Our readings today give us perhaps the foundational listening story of all – Abram, the father of Judaism, Christianity and Islam – listening to the call of God, and he listens so well that God counts it to him as righteousness. How does he listen – he hears an inner voice but at first questions it, as we all so often do. He then goes to look outside at the stars of heaven – something it is very hard to do in the orange bubbles most of us inhabit in the western world. But when we do do this – in the highlands is the best place but perhaps you might get such a view in east Lothian on the lammermuirs though it will not be free from light pollution – we get an encounter with the infinitude, the magnificence, the glory of the creation. Moderns call this an encounter with the sublime; for the ancients the sublime spoke of God. Listening to God and listening to nature are then closely related. Abraham’s reward for listening well was the reward of salvation itself- not only would he live to a ripe old age but his descendants would enjoy the land of promise.
In all three of these stories what is intriguing is the central role played in them by the non-human world, by creation , or what we today call nature.
The infinitude of the stars, the stillness of the desert, the obstinacy of an ass – these are the voices from nature that God chooses to speak to God’s people at moments of momentous change and revelation.
Israelites and the Fathers of the Church believed that nature was moved by angels or angelic powers. Angels are the messengers of God and they appear at boundary moments – Abram becoming Abraham and Sarah becoming pregnant, Balaam going from Israel to ….? . Elijah on the cusp of the demise of Israel as a great power and its exile in punishment for its idolatry. Similarly in the NT the Gentile Kings followed a star which announced Jesus’ birth, Peter sees a sheet full of different animals and learns of the calling of the Gentiles, Paul on the Road to Damascus hears the voice, and sees the figure of Christ, in the skies.
Modern media images of angels are not so much of the voice of God in nature at great boundary moments – they are more like personal assistants, supporting people in the midst of their struggles with illness or bereavement, accidents or depression. These modern cultural images of God speaking, of humans listening are more reminiscent of TV series like Friends than they are of Biblical accounts of humans encountering, listening, to the voice of God.
Many of us spend a lot of time communicating with and listening to our friends – mobile phones, texting, emailing. Friends are central to flourishing and happiness. But listening to God and listening to other people while related are by no means the same skill. It is quite possible to be a good listener to other people and not to hear the voice of God at all – millions in our very secular country apparently no longer hear God’s voice but this does not mean they are not good listeners.

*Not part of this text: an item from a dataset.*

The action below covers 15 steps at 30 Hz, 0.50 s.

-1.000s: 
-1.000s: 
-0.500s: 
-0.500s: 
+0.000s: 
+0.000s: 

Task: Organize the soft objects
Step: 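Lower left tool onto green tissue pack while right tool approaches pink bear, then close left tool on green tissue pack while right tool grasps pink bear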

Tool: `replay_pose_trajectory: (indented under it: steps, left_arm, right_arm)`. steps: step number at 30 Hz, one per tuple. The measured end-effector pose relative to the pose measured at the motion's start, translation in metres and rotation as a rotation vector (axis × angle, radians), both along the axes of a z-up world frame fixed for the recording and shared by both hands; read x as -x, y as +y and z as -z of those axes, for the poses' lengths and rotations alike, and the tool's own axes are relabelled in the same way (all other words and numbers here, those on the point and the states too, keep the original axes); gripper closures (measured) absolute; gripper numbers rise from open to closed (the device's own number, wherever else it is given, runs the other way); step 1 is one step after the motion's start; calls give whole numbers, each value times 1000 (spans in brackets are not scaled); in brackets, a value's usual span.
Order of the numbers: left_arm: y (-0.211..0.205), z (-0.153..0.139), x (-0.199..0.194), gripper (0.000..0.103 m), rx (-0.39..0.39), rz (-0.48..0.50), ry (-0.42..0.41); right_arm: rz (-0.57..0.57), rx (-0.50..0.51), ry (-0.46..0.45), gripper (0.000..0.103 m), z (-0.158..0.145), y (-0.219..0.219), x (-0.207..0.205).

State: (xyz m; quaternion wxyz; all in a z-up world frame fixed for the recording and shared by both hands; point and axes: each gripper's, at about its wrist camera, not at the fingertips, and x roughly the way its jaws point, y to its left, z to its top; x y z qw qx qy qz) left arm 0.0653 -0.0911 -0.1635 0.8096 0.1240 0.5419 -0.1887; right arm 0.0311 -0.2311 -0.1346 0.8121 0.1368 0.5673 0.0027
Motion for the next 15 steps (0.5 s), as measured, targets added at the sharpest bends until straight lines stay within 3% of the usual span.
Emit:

Jesus clearly saw the two kinds of listening as in conflict – this is why at key moments in his ministry – after his baptism, after extended periods of teaching with the crowds, before his trial and crucifixion – he goes off to a mountain or to a garden to pray to God and listen to God’s voice. In the Wilderness Jesus hears more than one voice. The loudest voices appear to be those of the devil – the three great temptations to political power, ecological power and spiritual power. But in the strength of the Spirit he discerned that these were not the call of God.
The Desert Fathers similarly took to the wilderness to struggle with temptation, to clarify their spiritual calling and to discern the voice of God.
Do we need to go to wilderness?
Clearly for many of us this is not an option, not even an occasional one, though it is I think desirable as the long established tradition of making a retreat indicates.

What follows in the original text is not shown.